Otoño en Buenos Aires
Decidí que, de todos mis oficios terrestres, el violento oficio de escritor era el que más me convenía
Rodolfo Walsh - 1964
El hombre camina rápidamente, casi pegado a las casas.
El tránsito a esa hora es escaso.
Hace un poco de frío y el hombre se levanta la solapa del abrigo.
Viene de tomar un café en compañía de gente amiga. Para olvidar por un momento las preocupaciones, o para aprovechar el buen día de marzo, decidió caminar hasta su destino, desechando los ofrecimientos de llevarlo en auto. Tiene una carta en el bolsillo.
Los pasos del hombre suenan contra la vereda regada de hojas muertas.
Una pareja camina despacio en su misma dirección. En la vereda de enfrente, unos chicos están sentados en el umbral.
En algún lado canta Gardel.
Unas cuadras más allá, una radio propala las novedades del régimen militar, que ayer cumplió un año.
Se respira paz.
Dos hombres surgen de improviso desde atrás de uno de los autos estacionados. Están vestido con colores oscuros y sus rostros están tapados.
Simultáneamente, la pareja se arroja al suelo, pero el hombre no lo ve porque está sorprendido por la brusca aparición de otros tres individuos que saltaron la verja del jardín de una casa.

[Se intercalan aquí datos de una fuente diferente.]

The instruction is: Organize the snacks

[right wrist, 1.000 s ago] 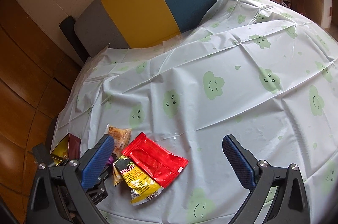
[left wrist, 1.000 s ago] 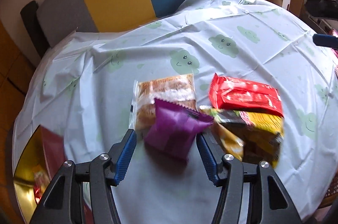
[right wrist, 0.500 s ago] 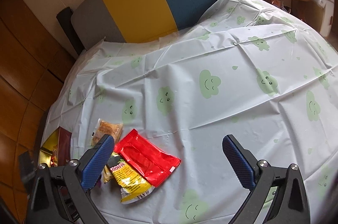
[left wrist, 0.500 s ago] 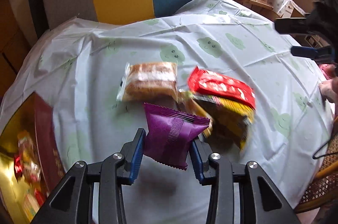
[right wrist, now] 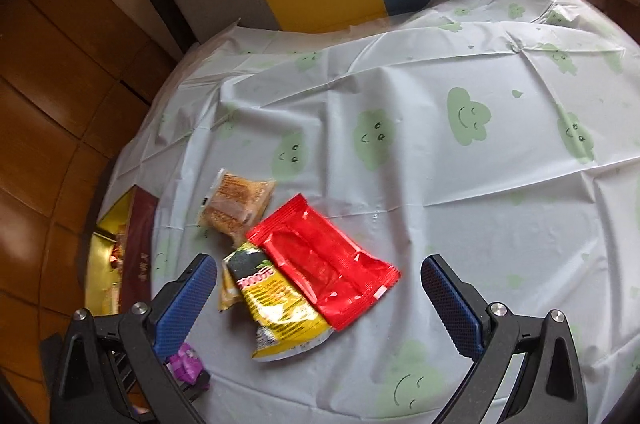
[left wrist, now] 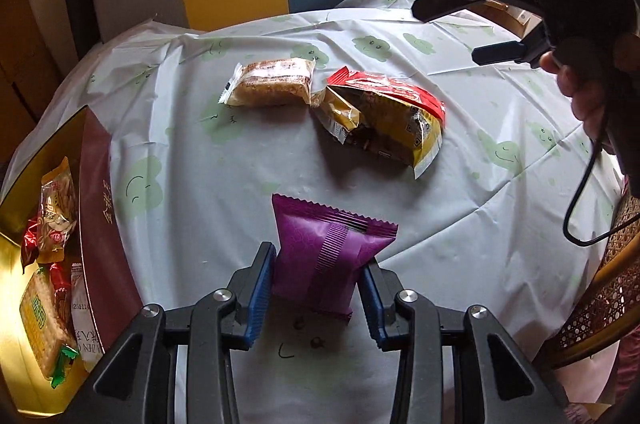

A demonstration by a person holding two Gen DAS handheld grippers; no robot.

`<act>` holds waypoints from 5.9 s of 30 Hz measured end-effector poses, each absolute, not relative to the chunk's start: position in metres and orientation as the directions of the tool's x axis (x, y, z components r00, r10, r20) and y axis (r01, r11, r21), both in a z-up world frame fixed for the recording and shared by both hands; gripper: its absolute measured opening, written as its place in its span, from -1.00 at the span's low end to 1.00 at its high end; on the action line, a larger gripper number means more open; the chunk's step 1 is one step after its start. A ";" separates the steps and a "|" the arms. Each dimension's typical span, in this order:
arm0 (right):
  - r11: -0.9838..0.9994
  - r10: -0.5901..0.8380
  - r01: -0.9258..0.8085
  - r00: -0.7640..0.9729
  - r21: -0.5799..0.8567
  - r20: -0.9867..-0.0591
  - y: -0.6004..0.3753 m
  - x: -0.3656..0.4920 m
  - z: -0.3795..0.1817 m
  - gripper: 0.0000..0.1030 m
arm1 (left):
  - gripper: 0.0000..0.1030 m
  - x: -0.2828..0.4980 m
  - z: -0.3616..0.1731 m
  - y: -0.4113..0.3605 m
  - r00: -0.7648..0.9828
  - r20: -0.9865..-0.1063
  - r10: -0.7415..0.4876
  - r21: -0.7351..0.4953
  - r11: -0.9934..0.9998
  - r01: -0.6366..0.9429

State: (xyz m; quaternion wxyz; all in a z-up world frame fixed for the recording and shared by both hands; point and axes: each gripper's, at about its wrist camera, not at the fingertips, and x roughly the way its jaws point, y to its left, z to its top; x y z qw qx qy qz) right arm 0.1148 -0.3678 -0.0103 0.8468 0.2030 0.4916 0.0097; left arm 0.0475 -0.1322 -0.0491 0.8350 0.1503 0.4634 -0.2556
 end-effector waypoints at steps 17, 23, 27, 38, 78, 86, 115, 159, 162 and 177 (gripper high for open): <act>0.996 0.045 0.049 0.375 0.068 -0.926 -0.329 0.155 -0.064 0.40 | -0.19 0.050 -0.064 -0.124 0.446 -0.836 -0.318 -0.029 0.839 0.544; 0.993 -0.011 0.110 0.387 0.035 -0.922 -0.344 0.156 -0.058 -0.05 | -0.19 0.052 -0.065 -0.124 0.442 -0.838 -0.321 -0.034 0.838 0.544; 0.984 -0.027 0.172 0.373 0.041 -0.927 -0.357 0.157 -0.060 0.13 | -0.19 0.052 -0.065 -0.123 0.441 -0.838 -0.322 -0.041 0.842 0.539; 0.993 0.012 0.106 0.393 0.058 -0.920 -0.339 0.161 -0.057 0.30 | -0.19 0.051 -0.065 -0.123 0.443 -0.836 -0.324 -0.043 0.844 0.535; 0.996 -0.089 0.056 0.363 -0.073 -0.927 -0.333 0.152 -0.075 0.17 | -0.18 0.048 -0.065 -0.124 0.463 -0.833 -0.302 -0.020 0.853 0.522; 0.996 -0.094 0.046 0.377 -0.082 -0.922 -0.326 0.148 -0.073 0.08 | -0.19 0.048 -0.065 -0.126 0.470 -0.834 -0.290 -0.003 0.853 0.521; 0.993 -0.112 0.011 0.405 -0.118 -0.907 -0.322 0.145 -0.072 0.08 | -0.22 0.028 0.002 -0.107 0.627 -0.740 -0.245 0.074 0.896 0.438; 0.987 -0.143 -0.005 0.428 -0.160 -0.892 -0.317 0.140 -0.070 0.08 | -0.21 0.118 -0.018 0.160 0.503 -0.857 -0.110 -0.233 0.954 -0.189; 0.987 -0.143 -0.005 0.428 -0.160 -0.892 -0.317 0.140 -0.070 0.08 | -0.21 0.131 -0.028 0.157 0.475 -0.875 -0.099 -0.211 0.959 -0.190; 0.985 -0.153 -0.005 0.430 -0.172 -0.890 -0.316 0.140 -0.070 0.09 | -0.18 0.167 -0.059 0.156 0.390 -0.920 -0.031 -0.113 0.975 -0.189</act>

El hombre tampoco escucha el ruido de un motor acercándose. Está ocupado tratando de sacar del bolsillo de su abrigo un revólver.
Alguien grita algo.
Alguien dispara.
El hombre hace fuego contra una de las figuras que salieron del jardín. La figura cae hacia atrás, en cámara lenta. A partir de ahora, todo es cámara lenta para el hombre.
Otro grito.
La pareja se levanta y corre hacia el hombre.
La mujer cae de bruces, con una flor roja en la espalda.
El hombre que corría junto a la mujer no se detiene. Sigue.
Otro disparo más.
Otra figura cae. Esta vez se trata de uno de los que salieron desde atrás del auto estacionado.
Una sucesión de disparos.
El revoque del frente de las casas salta.
El hombre que estaba con la mujer alcanza al otro hombre y se le arroja encima.
Lo atrae junto a sí y ambos se parapetan detrás de un tapial.
El caminante mira sorprendido al otro hombre, que, como él empuña un revólver. Es un hombre joven.
Más revoque que salta.
El hombre joven dispara al tuntún, asomando la mano armada sobre el tapial.
El caminante lo imita.
Detrás de un árbol, responden otros disparos.
Órdenes.
Figuras oscuras que se mueven con rapidez.
Rostros cubiertos que se asoman.
Disparos.
El hombre joven cae, con una mancha roja en la frente.
El otro resiste, hace uno o dos disparos más.
Un auto frena frente e la casa donde el caminante se refugió detrás de un tapial.
Gritos. Ruido de pisadas.
Una pequeña lluvia caliente de revoque que cae en la cabeza del hombre escondido.
Al mismo tiempo que cesa el infierno del ruido, tras o cuatros sombras oscuras saltan al interior del jardín y se abalanzan sobre el caminante acurrucado.
La tarde se vuelve roja para el hombre que caminaba solo.
Un disparo, que no será el último, retumba en el jardín.
El hombre que caminaba sólo, grita.
Otro disparo, que será el último.
El hombre joven deja de quejarse. Y de moverse.
Los hombres de oscuro se llevan, con rudeza innecesaria, al caminante. Lo meten en el auto.
El hombre que caminaba solo emite otro grito de dolor.
El auto arranca y dobla la esquina con velocidad.
La mujer tendida en la vereda deja de quejarse. Y de moverse.
En el auto, el hombre que caminaba se desangra acostado en el asiento de atrás.
¿Quién es?, pregunta uno de los hombres de oscuro, señalando con un gesto de su cabeza al asiento de atrás.
El autor de “El Eternauta”, responde el chofer.
(Nota del autor: El 25 de marzo del 77, un “Grupo de Tareas” emboscó a Rodolfo Walsh. Su cuerpo nunca apareció. “El Eternauta” es obra de H. Oesterheld.)